Within the data that follows, how many lines contain the word "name"? Reply with only the number.
______
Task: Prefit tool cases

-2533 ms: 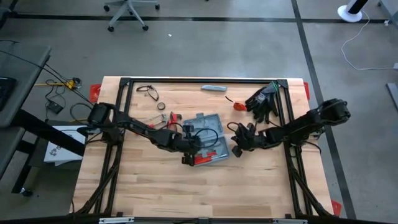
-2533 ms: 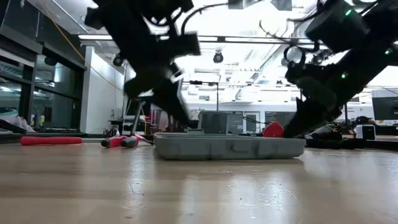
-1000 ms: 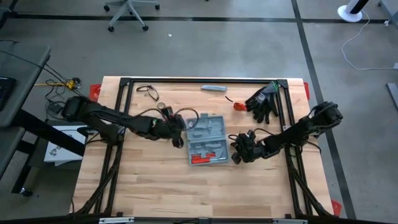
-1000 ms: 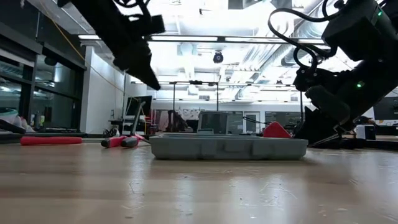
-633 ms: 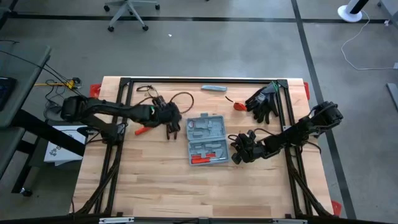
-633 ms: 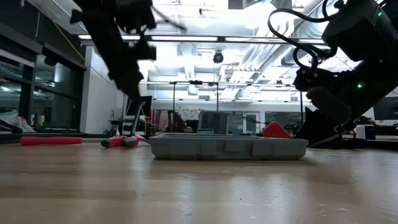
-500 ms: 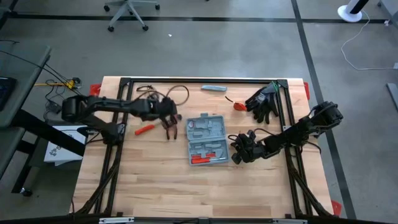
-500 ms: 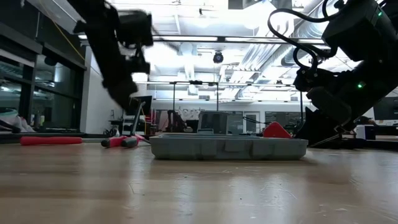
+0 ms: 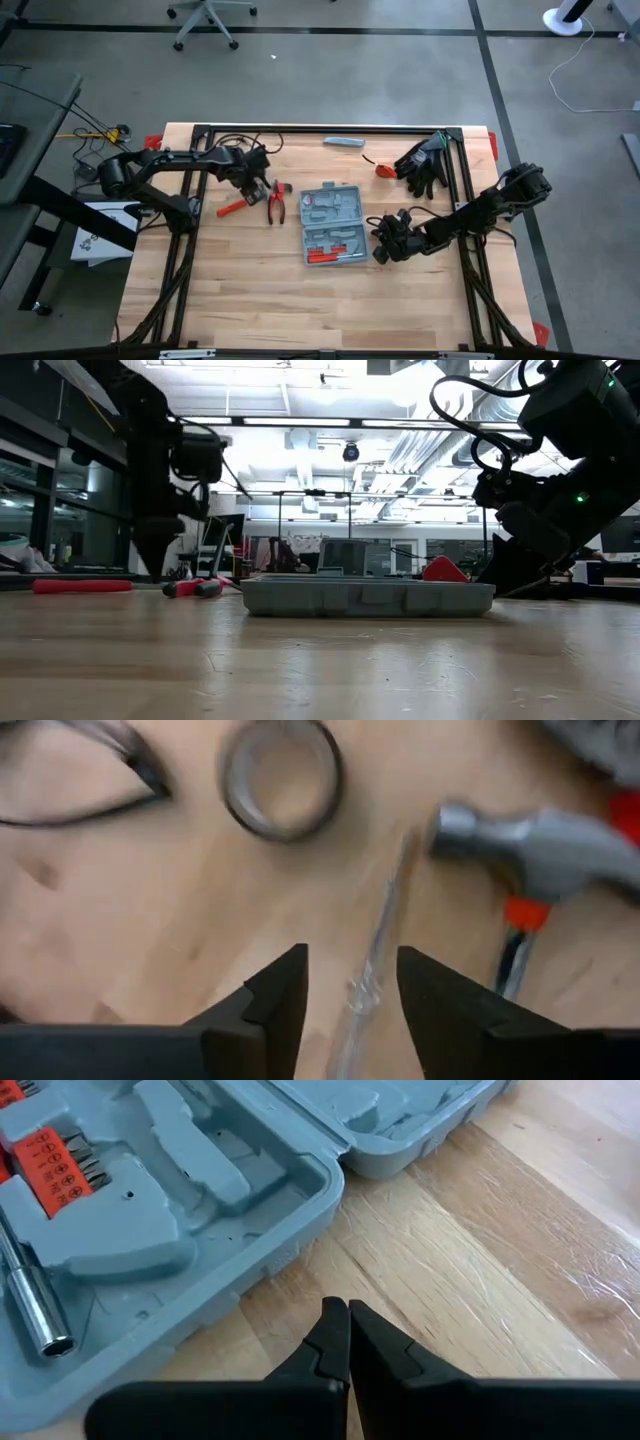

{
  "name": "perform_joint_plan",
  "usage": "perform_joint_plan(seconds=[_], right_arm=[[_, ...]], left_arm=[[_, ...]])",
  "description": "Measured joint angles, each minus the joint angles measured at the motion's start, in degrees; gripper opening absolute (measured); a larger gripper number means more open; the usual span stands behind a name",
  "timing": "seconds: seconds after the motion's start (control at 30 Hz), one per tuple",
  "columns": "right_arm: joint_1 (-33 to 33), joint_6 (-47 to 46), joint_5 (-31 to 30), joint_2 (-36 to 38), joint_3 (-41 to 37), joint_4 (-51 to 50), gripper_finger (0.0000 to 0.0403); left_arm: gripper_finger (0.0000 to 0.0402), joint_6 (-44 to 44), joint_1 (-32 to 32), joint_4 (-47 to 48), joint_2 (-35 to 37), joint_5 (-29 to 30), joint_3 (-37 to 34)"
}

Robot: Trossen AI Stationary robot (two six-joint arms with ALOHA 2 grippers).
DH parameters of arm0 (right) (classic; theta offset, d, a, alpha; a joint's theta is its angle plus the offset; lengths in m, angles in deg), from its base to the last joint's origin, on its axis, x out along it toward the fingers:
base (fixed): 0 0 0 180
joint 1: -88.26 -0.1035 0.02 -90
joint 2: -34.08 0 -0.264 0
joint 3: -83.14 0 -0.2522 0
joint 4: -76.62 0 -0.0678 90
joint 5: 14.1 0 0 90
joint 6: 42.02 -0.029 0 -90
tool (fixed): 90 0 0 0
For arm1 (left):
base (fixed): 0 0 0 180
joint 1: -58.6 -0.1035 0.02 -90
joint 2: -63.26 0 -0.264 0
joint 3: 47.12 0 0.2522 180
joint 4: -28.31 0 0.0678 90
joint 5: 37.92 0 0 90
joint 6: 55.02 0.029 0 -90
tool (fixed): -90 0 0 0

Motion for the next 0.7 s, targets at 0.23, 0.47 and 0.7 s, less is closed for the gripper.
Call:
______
◆ ANSWER BELOW: 2